(2)
Reflects 72,195,878 shares of Class A Common Stock held by A-B Parent LLC, a Delaware limited liability company, including 63,484,324 shares of Class A Common Stock and 8,693,068 shares of Class A Common Stock issuable upon conversion of the 105,000 shares of Preferred Stock held by Atairos, which is based on initial conversion rate of 76.9231 shares of Class A Common Stock per share of Series A Preferred Stock, subject to adjustment as provided in the Certificate of Designations. Also reflects 18,486 restricted stock units held by Atairos Management, L.P., an affiliate of Atairos, which represent a contingent right to receive one share of Class A Common Stock. The restricted stock units will vest on the date of Bowlero’s next regular annual meeting, which will be on December 10, 2024. Atairos Group, Inc., a Cayman Islands exempted company (“Atairos Inc.”) is the sole member of Atairos. Atairos Partners, L.P., a Cayman Islands exempted limited partnership (“AP”) is the sole voting shareholder of Atairos Inc. Atairos Partners GP, Inc., a Cayman Islands exempted company (“APGP”), is the general partner of AP. Michael J. Angelakis is the Chairman and Chief Executive Officer of Atairos Inc. The board of directors of Atairos Inc. and APGP consists of Michael J. Angelakis, Melissa Bethell, David L. Caplan, Alexander D. Evans, and Clare McGrory, each of whom is also an executive officer of Atairos Inc. and APGP. Michael J. Angelakis directly or indirectly controls a majority of the voting power of APGP. The business address of each of Atairos, Atairos Inc., AP, APGP and Michael J. Angelakis is: c/o Atairos Management, L.P., 40 Morris Road, Bryn Mawr, PA 19010.
(3)
Reflects 52,471,210 shares of Class B Common Stock held by Cobalt Recreation LLC, a Delaware limited liability company (“TS”).
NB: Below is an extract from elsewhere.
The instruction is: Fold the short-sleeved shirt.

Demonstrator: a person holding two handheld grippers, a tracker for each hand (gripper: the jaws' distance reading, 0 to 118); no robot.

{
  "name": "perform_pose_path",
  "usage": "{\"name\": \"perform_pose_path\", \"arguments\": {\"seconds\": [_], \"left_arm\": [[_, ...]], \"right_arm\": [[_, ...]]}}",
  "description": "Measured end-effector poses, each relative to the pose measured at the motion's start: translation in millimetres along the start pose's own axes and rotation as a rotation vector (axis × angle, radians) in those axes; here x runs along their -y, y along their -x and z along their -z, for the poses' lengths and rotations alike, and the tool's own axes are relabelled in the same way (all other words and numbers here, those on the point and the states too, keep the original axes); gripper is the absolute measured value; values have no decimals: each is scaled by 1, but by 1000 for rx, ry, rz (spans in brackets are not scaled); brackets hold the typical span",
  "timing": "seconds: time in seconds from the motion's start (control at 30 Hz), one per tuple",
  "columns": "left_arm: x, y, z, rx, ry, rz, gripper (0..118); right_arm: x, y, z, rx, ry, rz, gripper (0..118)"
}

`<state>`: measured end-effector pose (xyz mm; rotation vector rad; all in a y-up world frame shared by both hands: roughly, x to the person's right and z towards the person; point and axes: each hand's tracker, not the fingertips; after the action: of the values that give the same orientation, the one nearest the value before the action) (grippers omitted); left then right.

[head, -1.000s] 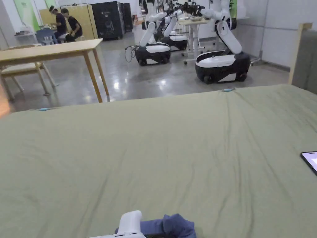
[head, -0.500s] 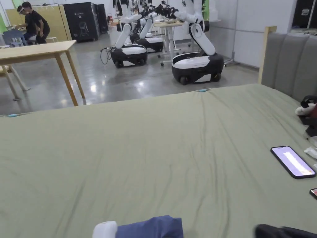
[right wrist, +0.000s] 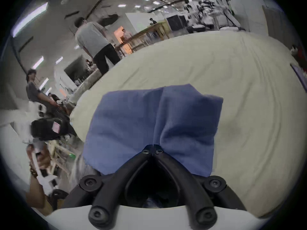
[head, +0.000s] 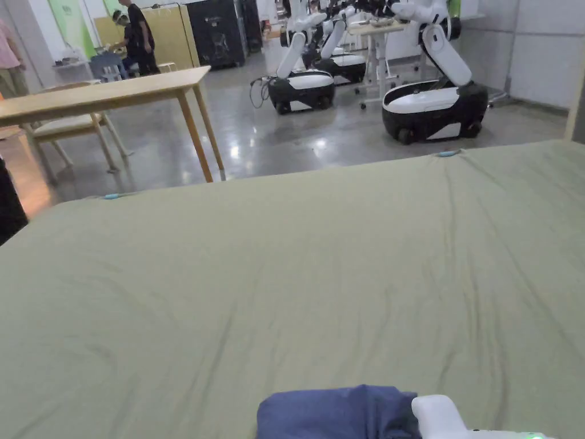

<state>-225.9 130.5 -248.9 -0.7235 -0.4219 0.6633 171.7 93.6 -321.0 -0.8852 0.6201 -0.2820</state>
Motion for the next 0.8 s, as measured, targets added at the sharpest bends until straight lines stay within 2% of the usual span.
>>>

The managing member of TS is The Cobalt Group, LLC. The managing member of The Cobalt Group LLC is Thomas F. Shannon.
(4)
Reflects 52,471,210 shares of Class B Common Stock held by TS, 6,048,227 shares of Class B Common Stock held by Thomas F. Shannon, stock options currently exercisable for 16,283,854 shares of Class B Common Stock, 2,300,000 shares of Class A Common Stock held by Mr. Shannon, and stock options currently exercisable or scheduled to vest within 60 days for 2,712,498 shares of Class A Common Stock.
(5)
Reflects 729,911 shares of Class A Common Stock, 995,055 shares of restricted Class A Common Stock, which are comprised of 496,651 vested shares and 498,404 shares subject to vesting, and stock options currently exercisable or scheduled to vest within 60 days for 4,787,248 shares of Class A Common Stock. If the conditions are not met and the shares of restricted Class A Common Stock have not vested as of December 15, 2026, the right to these shares will be forfeited.
(6)
Includes 44,768 shares of Class A Common Stock directly held by John Young and 9,243 restricted stock units which represent a contingent right to receive one share of Class A Common Stock. The restricted stock units will vest on the date of Bowlero’s next regular annual meeting, which will be held on December 10, 2024.
(7)
Includes 29,566 shares of Class A Common Stock directly held by Robert Bass and 9,243 restricted stock units, which represent a contingent right to receive one share of Class A Common Stock. The restricted stock units will vest on the date of Bowlero’s next regular annual meeting, which will be held on December 10, 2024.
(8)
Includes 29,268 shares of Class A Common Stock directly held by Sandeep Mathrani and 9,243 restricted stock units, which represent a contingent right to receive one share of Class A Common Stock. The restricted stock units will vest on the date of Bowlero’s next regular annual meeting, which will be held on December 10, 2024.
(9)
Includes 36,536 shares of Class A Common Stock directly held by Alberto Perlman and 9,243 restricted stock units, which represent a contingent right to receive one share of Class A Common Stock. The restricted stock units will vest on the date of Bowlero’s next regular annual meeting, which will be held on December 10, 2024.
(10)
Includes 27,399 shares of Class A Common Stock and stock options currently exercisable or scheduled to vest within 60 days for 222,058 shares of Class A Common Stock.
(11)
Includes 3,767 shares of Class A Common Stock, 2,071 shares of restricted Class A Common Stock subject to vesting, and 4,200 restricted stock units and 4,200 performance stock units, which each represent a contingent right to receive one share of Class A Common Stock, currently exercisable or scheduled to vest within 60 days. If the conditions are not met and the shares of restricted Class A Common Stock have not vested as of December 15, 2026, the right to these shares will be forfeited.